As I am normally running distance of more than 2 miles, I make sure that I am carrying water with me. I have a trendy little water belt that hangs snugly from my hips and carries up to four 10 oz bottles of water. In this heat you need to continue to hydrate while exercising. Depending on the distance and the time of the day depends on how many bottles I carry on the belt. For example, if I am running a quick 4 mile around the block I will carry two full bottles. If I am running 6 miles with the group I will carry three bottles. Anything over 6 miles and I have four bottles. Yes it can feel heavy during the runs – especially about a third into it… but having the ability to continually rehydrate is much better than risking a dizzy spell and collapsing on the side of the road!

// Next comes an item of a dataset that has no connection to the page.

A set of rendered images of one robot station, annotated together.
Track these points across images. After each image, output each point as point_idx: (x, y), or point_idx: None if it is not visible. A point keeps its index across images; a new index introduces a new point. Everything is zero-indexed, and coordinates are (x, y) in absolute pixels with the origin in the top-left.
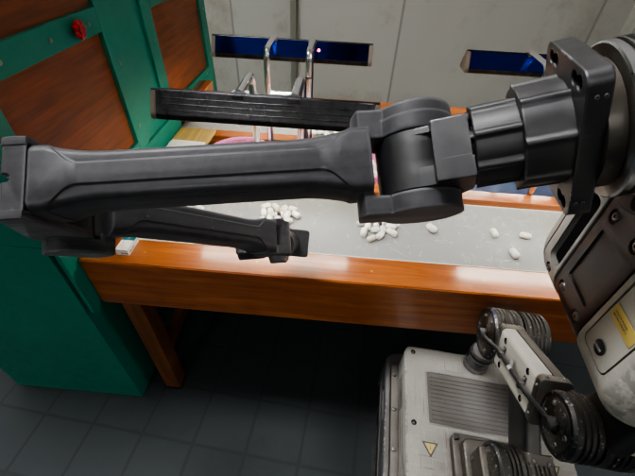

Here is a photo of what my 'fuel belt' looks like – it even has a pouch for me to store keys, a cell phone and some GU (energy gel) if needed!! Initially I was hesitant to use it as I thought I looked like a dofus. Also I thought I would have preferred using a camelback (water strapped on back like a backpack with a straw to drink from) for the ease of drinking. But I am glad that I went with the belt and so far it has worked well for me! The only advice I will give is to ensure that you wash the bottles after each run as they can get stinky. And, if you do wash them with detergent, ensure that you get all the detergent out of the bottles. Let me tell you from experience that sucking out the final few drops of water from a bottle after running 7 or 8 miles to find yourself sucking up detergent bubbles is not fun and rather disgusting!!